(click photos to enlarge)

After the week in Tuscany, I spent a day and a night in Rome, where I met up with Michael Mele, his husband Andy, and his old friend Antonio in Piazza Navona.

With his friend Pier Paolo, Antonio has started a business giving guided tours (see romearoundrome.com) — two of the couples from That’s Amore! hired him for their introduction to the Eternal City.

Just walking around the neighborhood with Antonio is a treat — he pointed out that in the Baroque era, street lights couldn’t just be lamps — they had to have painted portraits and putti and wrought-iron embellishments.

We stopped into a church nearby, Basilica di Sant’Agostino, that just happens to house a famous and controversial Caravaggio painting “Madonna of Loreto” — controversial for three reasons: 1) smack in the center of the picture is a pilgrim’s rear end; 2) his dirty feet face the viewers; and 3) the Madonna is hanging out in a doorway dandling her infant like a common hooker.

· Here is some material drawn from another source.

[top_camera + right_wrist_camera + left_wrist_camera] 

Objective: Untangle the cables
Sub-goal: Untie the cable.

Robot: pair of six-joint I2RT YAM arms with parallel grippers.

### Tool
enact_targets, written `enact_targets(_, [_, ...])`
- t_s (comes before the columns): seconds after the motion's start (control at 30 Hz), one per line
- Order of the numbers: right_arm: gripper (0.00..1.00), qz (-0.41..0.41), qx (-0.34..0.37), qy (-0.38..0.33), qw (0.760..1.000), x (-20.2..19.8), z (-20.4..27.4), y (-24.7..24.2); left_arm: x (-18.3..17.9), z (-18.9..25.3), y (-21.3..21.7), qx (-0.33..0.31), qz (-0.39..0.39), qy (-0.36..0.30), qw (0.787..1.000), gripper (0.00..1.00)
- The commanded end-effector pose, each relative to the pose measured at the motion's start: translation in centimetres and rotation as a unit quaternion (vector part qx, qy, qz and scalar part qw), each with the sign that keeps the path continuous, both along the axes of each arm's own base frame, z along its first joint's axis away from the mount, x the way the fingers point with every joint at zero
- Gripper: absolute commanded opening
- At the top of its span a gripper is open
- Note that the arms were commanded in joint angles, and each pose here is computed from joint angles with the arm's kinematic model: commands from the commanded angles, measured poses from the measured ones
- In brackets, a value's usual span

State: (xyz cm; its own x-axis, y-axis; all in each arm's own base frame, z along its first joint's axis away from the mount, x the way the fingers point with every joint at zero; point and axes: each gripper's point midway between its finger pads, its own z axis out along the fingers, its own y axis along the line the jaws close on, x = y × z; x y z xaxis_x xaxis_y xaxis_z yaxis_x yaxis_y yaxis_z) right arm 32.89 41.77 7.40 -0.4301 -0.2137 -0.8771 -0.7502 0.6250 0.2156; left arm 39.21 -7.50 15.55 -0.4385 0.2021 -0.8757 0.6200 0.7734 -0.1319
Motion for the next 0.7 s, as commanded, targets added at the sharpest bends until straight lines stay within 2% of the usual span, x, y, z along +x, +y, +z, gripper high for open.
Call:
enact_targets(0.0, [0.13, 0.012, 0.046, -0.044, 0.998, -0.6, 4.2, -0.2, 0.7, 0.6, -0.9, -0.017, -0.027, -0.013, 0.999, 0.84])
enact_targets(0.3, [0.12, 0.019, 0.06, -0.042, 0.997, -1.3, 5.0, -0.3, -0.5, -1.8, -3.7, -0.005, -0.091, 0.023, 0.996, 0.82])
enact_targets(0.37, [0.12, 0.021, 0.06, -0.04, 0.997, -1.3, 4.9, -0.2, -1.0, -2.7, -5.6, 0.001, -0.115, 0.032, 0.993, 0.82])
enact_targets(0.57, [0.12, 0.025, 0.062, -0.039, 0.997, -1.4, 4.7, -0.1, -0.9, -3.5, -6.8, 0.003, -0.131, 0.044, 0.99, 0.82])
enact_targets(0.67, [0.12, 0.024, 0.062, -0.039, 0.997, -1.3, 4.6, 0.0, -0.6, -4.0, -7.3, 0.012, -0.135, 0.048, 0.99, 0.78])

We took a walk across the bridge to Castel Sant’Angelo, the tomb of Emperor Hadrian — opera buffs know the location because Tosca leaps to her death from the ramparts.

Antonio pointed out the statues along the bridge, all created by students of Bernini and reflecting his extremely sensual style — swirling dimensionality, bared flesh, ecstatic facial expressions that verge on orgasmic.

Walking to dinner in Trastevere, Antonio pointed out one of the oldest synagogues in Rome hidden away on a side street, detectable only by the Hebrew lettering still visible on the middle column (click photo to enlarge).